- _Problem requirements_
Each line containing the word "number" must be copied from the material below.

- _Information shown_
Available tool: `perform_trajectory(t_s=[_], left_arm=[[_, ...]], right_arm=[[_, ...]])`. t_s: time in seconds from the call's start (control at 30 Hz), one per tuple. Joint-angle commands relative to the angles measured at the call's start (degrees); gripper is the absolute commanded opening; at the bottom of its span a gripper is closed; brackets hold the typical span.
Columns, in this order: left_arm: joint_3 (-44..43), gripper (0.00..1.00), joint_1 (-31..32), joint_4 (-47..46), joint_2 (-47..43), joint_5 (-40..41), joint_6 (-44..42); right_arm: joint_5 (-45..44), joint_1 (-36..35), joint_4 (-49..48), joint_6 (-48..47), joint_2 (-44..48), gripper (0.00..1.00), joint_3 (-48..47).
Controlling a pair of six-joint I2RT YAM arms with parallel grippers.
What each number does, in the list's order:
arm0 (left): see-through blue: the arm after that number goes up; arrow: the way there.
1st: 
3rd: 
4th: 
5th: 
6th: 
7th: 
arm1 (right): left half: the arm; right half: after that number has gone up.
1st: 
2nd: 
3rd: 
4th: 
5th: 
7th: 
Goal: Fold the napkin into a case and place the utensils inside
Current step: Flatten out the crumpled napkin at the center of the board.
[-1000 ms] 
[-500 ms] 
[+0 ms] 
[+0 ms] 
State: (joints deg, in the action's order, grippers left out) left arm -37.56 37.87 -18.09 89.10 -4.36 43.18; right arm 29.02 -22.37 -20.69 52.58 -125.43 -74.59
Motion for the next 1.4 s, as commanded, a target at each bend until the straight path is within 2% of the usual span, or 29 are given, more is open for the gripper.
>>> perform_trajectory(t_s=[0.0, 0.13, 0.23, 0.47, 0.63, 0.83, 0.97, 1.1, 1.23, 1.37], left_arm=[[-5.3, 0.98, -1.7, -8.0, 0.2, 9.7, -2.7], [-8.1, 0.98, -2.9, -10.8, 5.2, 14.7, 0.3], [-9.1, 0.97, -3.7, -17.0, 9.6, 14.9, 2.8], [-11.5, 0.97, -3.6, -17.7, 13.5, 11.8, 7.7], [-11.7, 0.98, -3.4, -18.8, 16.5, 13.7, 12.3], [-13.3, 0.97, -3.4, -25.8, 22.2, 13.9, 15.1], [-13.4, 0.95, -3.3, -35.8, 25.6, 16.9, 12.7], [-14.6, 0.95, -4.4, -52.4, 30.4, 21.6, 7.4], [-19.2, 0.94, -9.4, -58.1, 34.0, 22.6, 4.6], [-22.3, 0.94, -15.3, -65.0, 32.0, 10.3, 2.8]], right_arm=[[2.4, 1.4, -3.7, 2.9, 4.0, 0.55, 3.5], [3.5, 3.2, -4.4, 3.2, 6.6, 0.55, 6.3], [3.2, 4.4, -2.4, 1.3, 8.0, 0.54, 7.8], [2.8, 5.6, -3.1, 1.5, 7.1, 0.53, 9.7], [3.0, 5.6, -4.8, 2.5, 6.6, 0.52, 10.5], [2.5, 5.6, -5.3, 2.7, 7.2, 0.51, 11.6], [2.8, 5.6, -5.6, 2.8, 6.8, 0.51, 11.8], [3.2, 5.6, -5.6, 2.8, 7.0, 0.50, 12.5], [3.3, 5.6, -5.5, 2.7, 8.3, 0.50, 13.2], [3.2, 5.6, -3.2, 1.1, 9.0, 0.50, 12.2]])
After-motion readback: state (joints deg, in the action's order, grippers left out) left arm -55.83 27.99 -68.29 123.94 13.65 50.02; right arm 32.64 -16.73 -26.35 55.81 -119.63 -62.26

- _Written answer_
What each number does, in the list's order:
arm0 (left): see-through blue: the arm after that number goes up; arrow: the way there.
arm1 (right): left half: the arm; right half: after that number has gone up.

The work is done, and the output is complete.